## Work task
Pull out from the material below all lines with "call".
● ● ●
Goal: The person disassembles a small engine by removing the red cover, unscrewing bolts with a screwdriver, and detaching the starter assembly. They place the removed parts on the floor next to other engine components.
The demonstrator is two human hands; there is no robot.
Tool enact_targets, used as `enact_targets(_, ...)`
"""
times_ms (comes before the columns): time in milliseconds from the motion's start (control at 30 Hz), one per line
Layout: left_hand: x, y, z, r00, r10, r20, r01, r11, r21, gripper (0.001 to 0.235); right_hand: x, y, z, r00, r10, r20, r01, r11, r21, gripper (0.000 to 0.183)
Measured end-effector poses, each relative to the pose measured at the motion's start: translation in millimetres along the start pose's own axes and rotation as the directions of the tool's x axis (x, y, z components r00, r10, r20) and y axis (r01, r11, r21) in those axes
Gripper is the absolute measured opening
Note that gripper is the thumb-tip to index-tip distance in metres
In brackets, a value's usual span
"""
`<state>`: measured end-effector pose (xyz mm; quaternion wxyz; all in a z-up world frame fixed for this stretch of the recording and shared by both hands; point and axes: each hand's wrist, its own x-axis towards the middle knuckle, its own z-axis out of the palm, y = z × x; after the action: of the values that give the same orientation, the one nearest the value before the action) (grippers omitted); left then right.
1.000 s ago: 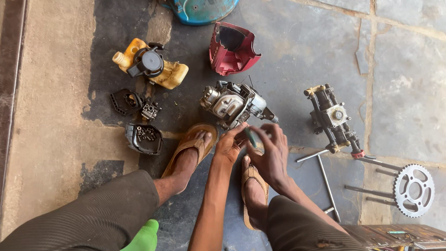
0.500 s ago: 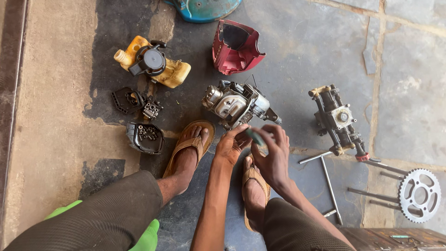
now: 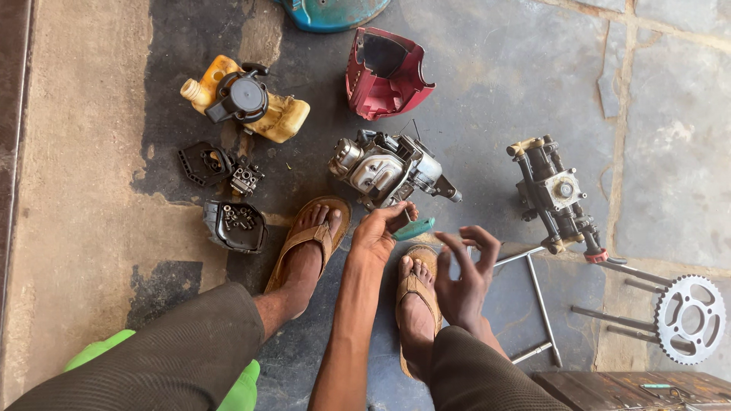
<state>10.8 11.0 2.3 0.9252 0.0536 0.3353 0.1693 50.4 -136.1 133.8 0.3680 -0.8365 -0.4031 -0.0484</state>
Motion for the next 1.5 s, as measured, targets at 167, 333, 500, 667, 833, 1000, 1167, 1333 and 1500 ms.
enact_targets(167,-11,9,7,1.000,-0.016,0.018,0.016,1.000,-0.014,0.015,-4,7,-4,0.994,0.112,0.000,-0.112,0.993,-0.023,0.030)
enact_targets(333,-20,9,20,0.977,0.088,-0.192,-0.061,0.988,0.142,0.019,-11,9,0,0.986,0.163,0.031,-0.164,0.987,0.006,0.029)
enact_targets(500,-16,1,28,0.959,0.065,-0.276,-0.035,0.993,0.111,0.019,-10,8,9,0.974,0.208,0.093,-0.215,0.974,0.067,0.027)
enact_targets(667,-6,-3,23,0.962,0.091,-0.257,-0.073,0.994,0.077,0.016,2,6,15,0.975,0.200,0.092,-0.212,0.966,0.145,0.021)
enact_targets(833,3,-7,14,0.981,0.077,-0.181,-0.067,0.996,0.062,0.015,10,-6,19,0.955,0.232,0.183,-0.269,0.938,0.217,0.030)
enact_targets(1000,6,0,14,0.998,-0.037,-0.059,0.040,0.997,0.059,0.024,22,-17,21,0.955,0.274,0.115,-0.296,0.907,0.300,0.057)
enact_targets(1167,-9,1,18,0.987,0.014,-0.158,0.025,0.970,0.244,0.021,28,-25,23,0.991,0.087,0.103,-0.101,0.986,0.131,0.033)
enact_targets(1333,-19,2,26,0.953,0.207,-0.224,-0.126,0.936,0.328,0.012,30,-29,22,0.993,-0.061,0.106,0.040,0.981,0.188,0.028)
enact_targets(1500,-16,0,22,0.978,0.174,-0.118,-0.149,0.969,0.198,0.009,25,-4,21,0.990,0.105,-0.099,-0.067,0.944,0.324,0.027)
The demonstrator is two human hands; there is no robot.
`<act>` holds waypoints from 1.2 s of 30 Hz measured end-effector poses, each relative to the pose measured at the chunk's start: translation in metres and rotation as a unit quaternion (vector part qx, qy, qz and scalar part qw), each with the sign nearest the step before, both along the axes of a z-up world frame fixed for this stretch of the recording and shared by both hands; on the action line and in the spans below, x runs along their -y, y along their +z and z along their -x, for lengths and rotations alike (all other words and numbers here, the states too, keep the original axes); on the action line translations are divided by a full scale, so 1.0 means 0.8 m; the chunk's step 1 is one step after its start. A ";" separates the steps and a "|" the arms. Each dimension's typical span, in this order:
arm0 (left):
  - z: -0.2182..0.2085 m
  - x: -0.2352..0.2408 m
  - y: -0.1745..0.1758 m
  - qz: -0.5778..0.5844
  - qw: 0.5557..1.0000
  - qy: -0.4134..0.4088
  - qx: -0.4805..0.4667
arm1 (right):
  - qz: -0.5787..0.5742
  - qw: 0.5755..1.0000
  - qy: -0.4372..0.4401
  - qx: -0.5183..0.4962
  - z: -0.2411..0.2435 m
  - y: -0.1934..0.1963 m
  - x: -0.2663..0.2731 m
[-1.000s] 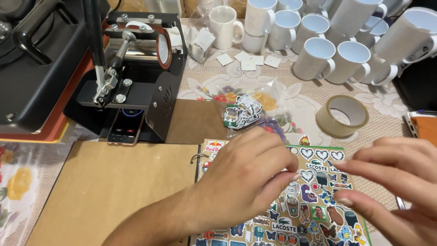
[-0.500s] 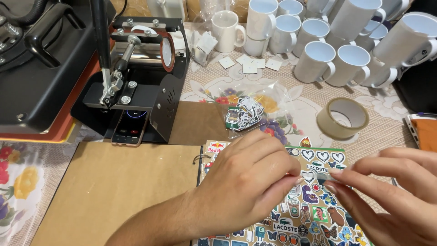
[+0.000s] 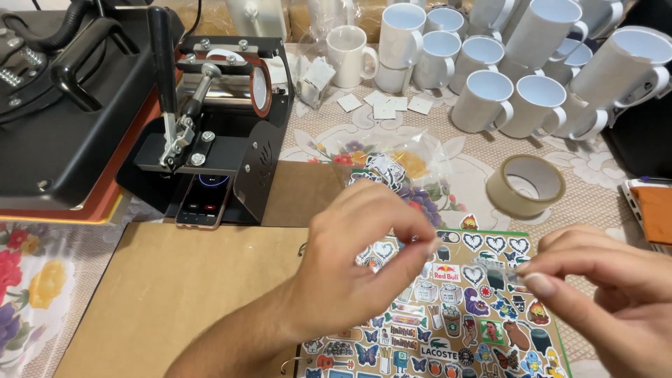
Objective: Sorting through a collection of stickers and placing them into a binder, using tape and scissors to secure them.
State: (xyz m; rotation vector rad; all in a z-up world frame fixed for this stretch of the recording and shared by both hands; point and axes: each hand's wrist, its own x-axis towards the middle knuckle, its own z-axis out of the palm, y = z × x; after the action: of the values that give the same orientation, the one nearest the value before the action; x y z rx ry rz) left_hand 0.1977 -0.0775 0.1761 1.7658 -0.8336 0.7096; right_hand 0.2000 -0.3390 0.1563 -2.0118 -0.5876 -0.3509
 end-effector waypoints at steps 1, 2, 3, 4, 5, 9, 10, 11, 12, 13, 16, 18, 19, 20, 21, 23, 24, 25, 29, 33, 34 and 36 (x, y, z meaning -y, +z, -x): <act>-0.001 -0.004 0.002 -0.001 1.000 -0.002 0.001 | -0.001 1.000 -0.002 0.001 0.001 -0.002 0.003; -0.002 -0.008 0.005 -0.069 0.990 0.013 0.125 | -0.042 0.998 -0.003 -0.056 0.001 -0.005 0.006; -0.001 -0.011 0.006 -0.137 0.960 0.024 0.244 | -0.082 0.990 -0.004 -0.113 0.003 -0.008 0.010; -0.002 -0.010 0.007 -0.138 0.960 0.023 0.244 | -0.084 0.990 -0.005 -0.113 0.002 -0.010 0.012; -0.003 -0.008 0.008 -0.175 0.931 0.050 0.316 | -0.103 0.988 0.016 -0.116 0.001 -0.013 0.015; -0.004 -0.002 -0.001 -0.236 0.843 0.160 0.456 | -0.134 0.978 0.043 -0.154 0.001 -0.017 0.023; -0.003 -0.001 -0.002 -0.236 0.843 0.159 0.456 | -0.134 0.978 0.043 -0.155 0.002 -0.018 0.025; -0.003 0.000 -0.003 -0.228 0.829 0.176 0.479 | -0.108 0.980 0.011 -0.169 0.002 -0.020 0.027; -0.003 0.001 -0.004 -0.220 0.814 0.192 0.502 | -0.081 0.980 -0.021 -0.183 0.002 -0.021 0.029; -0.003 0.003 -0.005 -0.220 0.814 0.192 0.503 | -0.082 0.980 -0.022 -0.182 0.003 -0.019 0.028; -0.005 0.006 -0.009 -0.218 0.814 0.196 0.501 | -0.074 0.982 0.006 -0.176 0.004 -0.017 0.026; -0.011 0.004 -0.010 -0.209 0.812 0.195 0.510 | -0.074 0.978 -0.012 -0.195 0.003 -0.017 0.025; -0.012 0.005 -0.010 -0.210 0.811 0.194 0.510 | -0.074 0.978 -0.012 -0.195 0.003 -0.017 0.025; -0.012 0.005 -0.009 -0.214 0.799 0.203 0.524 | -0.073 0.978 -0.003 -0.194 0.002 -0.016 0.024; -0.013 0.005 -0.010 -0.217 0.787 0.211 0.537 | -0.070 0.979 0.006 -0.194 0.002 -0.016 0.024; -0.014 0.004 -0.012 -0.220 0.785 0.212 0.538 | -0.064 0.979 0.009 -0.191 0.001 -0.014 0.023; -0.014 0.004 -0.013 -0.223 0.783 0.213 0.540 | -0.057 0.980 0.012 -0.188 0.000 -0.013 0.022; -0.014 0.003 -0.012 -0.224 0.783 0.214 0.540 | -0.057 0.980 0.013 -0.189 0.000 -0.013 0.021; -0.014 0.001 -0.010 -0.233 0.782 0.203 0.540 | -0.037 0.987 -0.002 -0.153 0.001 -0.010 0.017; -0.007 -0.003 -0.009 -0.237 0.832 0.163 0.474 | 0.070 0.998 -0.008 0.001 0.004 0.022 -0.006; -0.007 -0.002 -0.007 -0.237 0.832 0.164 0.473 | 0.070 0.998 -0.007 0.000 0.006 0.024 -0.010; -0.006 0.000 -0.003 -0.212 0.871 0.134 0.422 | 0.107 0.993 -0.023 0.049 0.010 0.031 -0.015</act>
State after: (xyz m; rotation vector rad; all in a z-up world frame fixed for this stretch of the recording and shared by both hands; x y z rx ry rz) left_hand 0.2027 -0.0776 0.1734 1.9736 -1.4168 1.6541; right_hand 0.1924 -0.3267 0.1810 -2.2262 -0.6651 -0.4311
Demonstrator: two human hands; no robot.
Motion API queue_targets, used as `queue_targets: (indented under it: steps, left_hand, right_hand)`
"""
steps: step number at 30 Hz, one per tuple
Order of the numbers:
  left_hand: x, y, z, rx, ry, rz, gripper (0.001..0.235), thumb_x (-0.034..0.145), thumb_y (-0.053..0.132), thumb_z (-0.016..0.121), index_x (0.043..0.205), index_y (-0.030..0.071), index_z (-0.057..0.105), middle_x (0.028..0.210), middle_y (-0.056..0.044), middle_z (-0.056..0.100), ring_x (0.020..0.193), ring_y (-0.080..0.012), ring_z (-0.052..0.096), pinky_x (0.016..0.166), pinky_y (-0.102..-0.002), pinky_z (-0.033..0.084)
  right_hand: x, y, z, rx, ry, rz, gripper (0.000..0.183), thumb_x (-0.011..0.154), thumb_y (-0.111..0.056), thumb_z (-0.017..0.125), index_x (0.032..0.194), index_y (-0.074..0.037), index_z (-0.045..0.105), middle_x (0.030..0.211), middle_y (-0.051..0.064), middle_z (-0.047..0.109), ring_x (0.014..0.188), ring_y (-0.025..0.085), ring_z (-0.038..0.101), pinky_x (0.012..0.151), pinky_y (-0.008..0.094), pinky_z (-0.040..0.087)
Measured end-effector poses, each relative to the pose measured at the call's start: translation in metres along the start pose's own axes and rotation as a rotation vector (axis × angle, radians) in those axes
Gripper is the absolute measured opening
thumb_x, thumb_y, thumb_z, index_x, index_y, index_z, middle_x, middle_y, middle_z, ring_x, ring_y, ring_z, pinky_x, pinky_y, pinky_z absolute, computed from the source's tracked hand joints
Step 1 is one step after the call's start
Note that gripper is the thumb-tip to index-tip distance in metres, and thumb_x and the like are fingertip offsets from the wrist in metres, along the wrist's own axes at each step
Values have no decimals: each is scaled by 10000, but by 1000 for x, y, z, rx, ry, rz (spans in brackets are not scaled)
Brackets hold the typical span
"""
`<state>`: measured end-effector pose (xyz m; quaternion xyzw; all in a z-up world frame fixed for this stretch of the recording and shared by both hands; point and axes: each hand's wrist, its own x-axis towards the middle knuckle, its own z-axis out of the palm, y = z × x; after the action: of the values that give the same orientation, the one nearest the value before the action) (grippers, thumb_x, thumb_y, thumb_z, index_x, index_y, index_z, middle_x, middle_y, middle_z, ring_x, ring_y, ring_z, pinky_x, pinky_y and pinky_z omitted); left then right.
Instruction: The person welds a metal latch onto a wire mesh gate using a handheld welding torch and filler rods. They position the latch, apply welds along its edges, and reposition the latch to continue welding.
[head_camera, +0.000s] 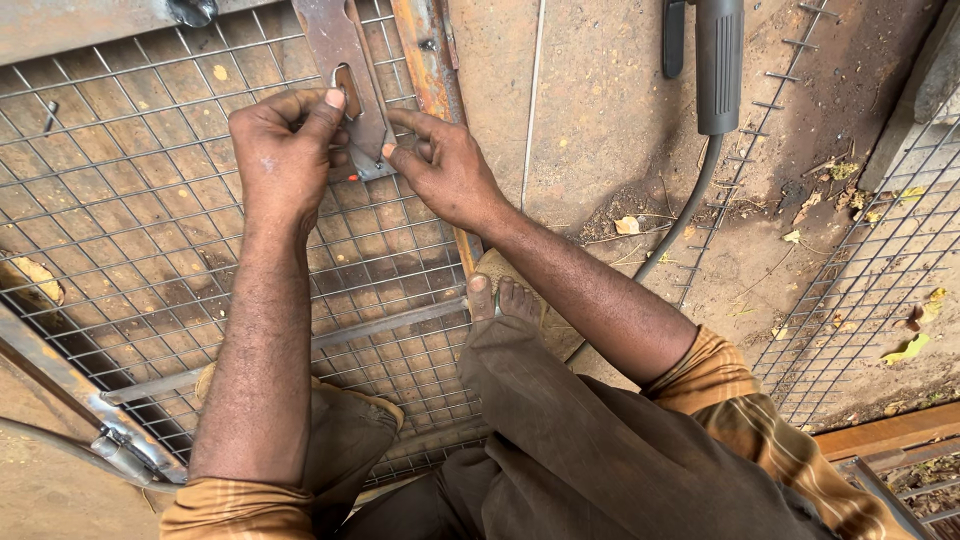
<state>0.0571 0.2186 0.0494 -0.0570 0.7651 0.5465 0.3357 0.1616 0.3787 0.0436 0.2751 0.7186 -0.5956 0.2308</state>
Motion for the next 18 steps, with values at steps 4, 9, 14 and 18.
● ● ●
## Completed exercise
Measured end-effector poses, each relative to the pose measured at the call's start: translation in metres along the start pose's own axes and rotation as a rotation vector (axis × angle, radians) in those axes
Step 1 is one step after the call's start

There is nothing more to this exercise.